Travel – Yummy Jozi!

You can keep the Cape! Adrian Gillan enjoys the buzzing cultural pulse and scene in Johannesburg, South Africa’s biggest and most vibrant city.

 

Home to 3 million, urban Johannesburg – South Africa’s largest city and its economic powerhouse – is oft neglected by tourists: unjustly. ‘Joburg’ or just plain ‘Jozi’ is also nicknamed ‘Egoli’, meaning “place of gold”, since 40% of Earth’s gold comes from here. It’s also a cultural goldmine too, brimming with top museums, theatres and restaurants – plus ‘gay gold’ and queer culture in its scene and prides.

SA has one of the most pro-LGBT constitutions in the world, allowing gay marriage and more. That said, attitudes can lag laws so, as ever, beware. More generally, dress down, like the locals, and avoid rough or isolated areas, especially at night. Moreover, HIV is still a widespread issue here, so play extra safe.

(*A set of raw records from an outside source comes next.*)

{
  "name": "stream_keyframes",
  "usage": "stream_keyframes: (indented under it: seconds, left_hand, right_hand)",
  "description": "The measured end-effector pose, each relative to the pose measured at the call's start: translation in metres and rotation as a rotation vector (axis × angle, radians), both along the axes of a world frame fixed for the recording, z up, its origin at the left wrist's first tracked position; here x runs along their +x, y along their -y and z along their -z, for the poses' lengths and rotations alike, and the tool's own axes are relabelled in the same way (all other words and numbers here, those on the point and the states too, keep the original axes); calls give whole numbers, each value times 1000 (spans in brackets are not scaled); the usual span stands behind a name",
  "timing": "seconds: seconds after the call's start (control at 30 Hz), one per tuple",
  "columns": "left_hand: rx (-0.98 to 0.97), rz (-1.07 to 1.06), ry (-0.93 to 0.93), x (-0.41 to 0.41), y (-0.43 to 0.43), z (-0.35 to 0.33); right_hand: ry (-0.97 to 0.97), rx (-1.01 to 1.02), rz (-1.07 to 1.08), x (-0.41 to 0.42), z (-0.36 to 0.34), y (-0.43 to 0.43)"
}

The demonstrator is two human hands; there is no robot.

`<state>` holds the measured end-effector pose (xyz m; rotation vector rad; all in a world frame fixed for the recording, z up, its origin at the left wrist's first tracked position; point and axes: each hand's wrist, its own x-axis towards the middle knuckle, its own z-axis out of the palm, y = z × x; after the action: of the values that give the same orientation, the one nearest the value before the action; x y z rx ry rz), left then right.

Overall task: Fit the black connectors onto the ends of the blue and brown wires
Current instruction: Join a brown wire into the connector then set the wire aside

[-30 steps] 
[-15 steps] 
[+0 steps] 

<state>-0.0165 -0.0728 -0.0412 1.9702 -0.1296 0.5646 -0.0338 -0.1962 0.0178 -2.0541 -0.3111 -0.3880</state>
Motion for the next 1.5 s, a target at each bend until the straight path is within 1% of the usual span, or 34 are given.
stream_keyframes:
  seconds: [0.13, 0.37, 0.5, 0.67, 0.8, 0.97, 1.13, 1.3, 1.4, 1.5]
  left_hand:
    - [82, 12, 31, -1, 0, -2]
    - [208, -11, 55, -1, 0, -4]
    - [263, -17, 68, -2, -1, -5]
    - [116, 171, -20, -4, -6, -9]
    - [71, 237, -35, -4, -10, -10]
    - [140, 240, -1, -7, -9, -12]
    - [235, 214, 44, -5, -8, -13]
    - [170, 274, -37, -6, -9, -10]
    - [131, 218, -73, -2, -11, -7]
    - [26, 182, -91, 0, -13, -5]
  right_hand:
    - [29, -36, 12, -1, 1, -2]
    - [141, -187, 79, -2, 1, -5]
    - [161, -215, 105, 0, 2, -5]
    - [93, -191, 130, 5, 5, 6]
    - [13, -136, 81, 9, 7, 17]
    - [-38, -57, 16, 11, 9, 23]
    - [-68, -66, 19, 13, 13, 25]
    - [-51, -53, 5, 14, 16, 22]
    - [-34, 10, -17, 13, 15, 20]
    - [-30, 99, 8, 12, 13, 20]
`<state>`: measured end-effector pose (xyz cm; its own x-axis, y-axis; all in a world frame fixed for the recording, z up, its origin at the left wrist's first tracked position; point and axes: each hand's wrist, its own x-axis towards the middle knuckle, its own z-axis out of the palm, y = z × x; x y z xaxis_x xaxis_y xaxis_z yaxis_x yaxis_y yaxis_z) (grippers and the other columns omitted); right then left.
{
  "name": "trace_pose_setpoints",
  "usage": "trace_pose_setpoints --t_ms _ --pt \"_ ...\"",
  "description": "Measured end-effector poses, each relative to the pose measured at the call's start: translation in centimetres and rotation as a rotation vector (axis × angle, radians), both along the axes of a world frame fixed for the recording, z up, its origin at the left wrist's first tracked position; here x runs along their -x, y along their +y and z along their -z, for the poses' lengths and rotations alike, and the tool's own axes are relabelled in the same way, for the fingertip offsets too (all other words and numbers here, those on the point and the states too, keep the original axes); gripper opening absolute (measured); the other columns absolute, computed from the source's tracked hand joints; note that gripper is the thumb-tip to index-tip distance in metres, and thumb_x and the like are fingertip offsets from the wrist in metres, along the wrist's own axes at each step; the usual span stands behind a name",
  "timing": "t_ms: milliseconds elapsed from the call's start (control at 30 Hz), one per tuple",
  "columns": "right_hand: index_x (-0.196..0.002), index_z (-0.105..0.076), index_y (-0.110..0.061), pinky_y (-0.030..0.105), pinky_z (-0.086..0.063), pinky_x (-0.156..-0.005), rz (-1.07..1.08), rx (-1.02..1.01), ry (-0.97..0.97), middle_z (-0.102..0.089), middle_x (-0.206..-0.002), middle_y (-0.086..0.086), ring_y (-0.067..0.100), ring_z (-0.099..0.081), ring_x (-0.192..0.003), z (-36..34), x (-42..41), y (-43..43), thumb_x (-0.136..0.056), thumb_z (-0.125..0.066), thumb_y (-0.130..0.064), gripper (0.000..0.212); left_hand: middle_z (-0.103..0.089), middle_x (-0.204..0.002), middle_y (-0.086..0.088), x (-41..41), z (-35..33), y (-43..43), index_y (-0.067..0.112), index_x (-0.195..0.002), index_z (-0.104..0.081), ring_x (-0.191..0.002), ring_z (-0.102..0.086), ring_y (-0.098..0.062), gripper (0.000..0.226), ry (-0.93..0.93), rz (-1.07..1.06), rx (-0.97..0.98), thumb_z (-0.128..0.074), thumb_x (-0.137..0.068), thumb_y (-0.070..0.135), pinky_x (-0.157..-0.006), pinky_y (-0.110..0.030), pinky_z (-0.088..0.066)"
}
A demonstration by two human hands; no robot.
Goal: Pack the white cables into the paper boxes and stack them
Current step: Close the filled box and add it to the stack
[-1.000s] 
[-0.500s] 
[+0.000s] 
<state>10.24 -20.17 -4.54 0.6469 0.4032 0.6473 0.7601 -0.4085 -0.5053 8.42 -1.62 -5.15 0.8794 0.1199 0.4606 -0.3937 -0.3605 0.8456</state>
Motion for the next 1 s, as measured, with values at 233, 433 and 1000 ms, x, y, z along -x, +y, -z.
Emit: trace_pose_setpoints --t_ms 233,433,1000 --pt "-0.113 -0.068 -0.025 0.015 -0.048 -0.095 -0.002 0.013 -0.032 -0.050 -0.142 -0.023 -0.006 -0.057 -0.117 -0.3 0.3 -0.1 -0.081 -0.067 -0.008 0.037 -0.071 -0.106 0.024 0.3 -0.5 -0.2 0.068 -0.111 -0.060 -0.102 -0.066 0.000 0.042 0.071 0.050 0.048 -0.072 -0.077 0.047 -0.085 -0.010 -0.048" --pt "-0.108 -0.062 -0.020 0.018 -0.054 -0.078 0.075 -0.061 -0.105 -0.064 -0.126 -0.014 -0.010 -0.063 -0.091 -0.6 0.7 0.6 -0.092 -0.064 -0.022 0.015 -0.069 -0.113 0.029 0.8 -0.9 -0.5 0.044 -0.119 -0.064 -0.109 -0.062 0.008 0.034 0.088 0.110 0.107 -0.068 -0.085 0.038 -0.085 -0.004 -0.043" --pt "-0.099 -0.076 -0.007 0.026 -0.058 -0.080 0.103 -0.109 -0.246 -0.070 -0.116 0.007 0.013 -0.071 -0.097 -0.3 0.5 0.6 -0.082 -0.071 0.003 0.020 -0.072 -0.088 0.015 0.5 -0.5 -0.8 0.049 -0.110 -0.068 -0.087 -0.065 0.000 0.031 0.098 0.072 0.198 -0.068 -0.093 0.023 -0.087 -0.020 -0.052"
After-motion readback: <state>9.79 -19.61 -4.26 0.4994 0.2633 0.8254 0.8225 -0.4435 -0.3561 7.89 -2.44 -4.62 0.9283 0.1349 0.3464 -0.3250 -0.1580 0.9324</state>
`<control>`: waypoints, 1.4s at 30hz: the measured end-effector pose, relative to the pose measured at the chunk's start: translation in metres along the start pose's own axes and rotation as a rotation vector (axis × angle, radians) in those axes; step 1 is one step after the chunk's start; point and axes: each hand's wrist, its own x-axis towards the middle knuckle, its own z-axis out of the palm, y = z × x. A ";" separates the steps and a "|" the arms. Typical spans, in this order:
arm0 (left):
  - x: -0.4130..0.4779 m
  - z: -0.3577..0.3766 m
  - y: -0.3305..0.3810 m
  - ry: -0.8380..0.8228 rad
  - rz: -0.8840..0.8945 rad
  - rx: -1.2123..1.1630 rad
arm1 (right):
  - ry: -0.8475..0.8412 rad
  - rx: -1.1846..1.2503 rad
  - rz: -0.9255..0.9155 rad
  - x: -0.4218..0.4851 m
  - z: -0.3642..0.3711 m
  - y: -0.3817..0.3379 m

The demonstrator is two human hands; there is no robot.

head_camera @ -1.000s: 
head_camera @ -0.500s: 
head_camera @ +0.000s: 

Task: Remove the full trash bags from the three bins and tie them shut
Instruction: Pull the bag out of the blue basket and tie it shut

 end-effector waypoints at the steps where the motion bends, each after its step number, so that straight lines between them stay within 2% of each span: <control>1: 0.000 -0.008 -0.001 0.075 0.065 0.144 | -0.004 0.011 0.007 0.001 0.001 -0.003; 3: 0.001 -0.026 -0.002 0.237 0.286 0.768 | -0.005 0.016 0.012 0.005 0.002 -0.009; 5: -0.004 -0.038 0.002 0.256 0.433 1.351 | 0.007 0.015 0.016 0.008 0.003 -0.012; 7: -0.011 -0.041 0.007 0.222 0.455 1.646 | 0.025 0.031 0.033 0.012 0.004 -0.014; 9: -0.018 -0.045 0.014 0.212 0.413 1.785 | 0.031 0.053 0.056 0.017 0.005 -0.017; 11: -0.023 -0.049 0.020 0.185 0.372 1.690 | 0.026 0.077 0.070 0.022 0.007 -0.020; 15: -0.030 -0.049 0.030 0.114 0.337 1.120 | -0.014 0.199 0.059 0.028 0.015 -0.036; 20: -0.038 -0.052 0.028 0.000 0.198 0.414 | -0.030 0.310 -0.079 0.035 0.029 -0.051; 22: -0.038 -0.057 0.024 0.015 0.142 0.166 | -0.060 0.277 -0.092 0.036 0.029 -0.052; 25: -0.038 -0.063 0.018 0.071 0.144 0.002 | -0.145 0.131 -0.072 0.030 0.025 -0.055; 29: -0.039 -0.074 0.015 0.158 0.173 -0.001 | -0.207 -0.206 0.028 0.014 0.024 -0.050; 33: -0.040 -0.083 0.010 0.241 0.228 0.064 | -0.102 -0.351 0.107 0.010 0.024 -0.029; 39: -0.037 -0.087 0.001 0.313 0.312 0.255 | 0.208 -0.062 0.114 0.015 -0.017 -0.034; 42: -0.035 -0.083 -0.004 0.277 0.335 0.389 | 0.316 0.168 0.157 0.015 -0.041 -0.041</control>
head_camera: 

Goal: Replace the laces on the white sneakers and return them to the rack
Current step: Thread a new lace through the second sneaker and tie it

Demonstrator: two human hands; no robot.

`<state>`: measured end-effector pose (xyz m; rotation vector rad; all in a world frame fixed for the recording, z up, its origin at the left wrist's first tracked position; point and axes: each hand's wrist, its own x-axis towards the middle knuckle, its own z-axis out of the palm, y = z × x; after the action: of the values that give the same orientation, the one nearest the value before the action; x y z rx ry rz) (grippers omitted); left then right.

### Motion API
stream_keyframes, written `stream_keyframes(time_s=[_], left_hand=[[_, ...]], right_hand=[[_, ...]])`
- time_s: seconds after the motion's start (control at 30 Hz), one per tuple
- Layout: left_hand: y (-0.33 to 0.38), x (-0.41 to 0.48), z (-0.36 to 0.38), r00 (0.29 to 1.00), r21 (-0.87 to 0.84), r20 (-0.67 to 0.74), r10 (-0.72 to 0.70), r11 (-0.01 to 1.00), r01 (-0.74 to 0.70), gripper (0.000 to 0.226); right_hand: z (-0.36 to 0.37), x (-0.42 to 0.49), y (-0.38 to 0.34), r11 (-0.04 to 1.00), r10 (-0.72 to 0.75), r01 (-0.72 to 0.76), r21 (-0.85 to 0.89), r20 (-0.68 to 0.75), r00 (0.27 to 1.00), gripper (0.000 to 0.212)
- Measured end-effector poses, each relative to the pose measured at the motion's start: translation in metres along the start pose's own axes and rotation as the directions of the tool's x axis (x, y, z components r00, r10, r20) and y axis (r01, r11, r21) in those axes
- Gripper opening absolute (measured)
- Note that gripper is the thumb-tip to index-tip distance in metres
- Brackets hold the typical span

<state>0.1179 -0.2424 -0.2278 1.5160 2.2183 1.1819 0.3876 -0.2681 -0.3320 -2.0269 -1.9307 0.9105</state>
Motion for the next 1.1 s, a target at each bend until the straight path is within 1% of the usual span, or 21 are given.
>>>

Visas are not needed for Brits on trips of up to 90 days. £1 = 12 rand approx, and will stretch far. Time difference: GMT +2 hrs, so no jet lag! Best weather: Nov-Mar, the ‘southern summer’.

 

TO STAY

  • Ten Bompas Hotel (10 Bompas Road, Dunkeld West, Joburg; www.tenbompas.com) is a secluded boutique affair in leafy Rosebank, NW of centre, full of understated luxury; with top-notch eatery.
  • Lamunu Hotel (90 De Korte Street, Blaamfontein, Joburg; www.lamunu.co.za) is in the central, studenty Braamfontein district, close to downtown – modern, and very orange!
  • Faircity Quatermain Hotel (60 West Road South, Sandton, Joburg; www.quatermain.co.za) is an Anglo-styled hotel in the exclusive North Sandton area, complete with pool, sedate old-world lounges and an ab fab French-focused bistro, Sel et Poivre (www.seletpoivre.co.za).

TO DO

CENTRAL

Undoubtedly the best way to see Johannesburg city centre is to use Past Experience Tours (www.pastexperiences.co.za). Jo, Tania and their local, knowledgeable, friendly and hyper-enthusiastic team offer a range of tours, on foot and using public transport, covering Newtown; plus the oft-hidden architectural gems in the high-rise CBD (Central Business District) in downtown. Browse and graze at busy arts block, Arts on Main (www.artsonmain.co.za).

Visit the Apartheid Museum (www.apartheidmuseum.org), illustrating the rise and fall of apartheid – disturbing, but ultimately inspiring. Neighbouring Gold Reef City (www.goldreefcity.co.za) is one of Africa’s largest theme/fun parks, hubbed around a real 19th Century gold mine.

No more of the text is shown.